Your answer should consist only of the lines from the line containing "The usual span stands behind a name" through the last line below, each repeated exactly.

----------

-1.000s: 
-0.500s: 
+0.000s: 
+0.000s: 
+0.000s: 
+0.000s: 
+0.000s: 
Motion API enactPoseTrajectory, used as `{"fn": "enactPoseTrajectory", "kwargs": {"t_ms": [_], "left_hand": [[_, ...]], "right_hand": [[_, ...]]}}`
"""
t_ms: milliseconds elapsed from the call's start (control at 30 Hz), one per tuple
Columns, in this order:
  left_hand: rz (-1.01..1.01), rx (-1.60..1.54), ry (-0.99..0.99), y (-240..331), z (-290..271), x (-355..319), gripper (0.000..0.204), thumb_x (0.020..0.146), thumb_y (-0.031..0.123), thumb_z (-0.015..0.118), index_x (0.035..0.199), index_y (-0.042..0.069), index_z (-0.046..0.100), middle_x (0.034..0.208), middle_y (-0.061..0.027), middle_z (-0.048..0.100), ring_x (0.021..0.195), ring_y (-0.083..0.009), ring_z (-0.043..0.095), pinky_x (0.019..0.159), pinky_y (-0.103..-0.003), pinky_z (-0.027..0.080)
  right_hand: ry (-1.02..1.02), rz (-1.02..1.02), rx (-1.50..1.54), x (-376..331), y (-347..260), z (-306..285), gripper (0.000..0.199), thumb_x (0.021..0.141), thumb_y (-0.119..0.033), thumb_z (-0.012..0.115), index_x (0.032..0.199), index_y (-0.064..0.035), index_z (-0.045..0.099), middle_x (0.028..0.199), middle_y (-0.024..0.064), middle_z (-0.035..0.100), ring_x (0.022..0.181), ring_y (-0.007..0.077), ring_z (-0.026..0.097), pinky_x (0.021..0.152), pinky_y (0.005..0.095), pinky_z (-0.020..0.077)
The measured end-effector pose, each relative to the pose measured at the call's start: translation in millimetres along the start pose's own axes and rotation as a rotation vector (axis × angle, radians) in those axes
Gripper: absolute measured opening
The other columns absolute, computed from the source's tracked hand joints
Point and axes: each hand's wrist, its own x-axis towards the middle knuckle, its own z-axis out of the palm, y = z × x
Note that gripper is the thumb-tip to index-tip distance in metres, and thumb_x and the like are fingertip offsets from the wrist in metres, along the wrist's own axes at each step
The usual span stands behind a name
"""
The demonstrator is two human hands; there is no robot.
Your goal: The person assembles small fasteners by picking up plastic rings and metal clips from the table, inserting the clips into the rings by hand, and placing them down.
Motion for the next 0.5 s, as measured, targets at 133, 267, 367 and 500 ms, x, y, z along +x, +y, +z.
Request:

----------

## [EXERCISE SOLUTION]
The usual span stands behind a name
"""
The demonstrator is two human hands; there is no robot.
Your goal: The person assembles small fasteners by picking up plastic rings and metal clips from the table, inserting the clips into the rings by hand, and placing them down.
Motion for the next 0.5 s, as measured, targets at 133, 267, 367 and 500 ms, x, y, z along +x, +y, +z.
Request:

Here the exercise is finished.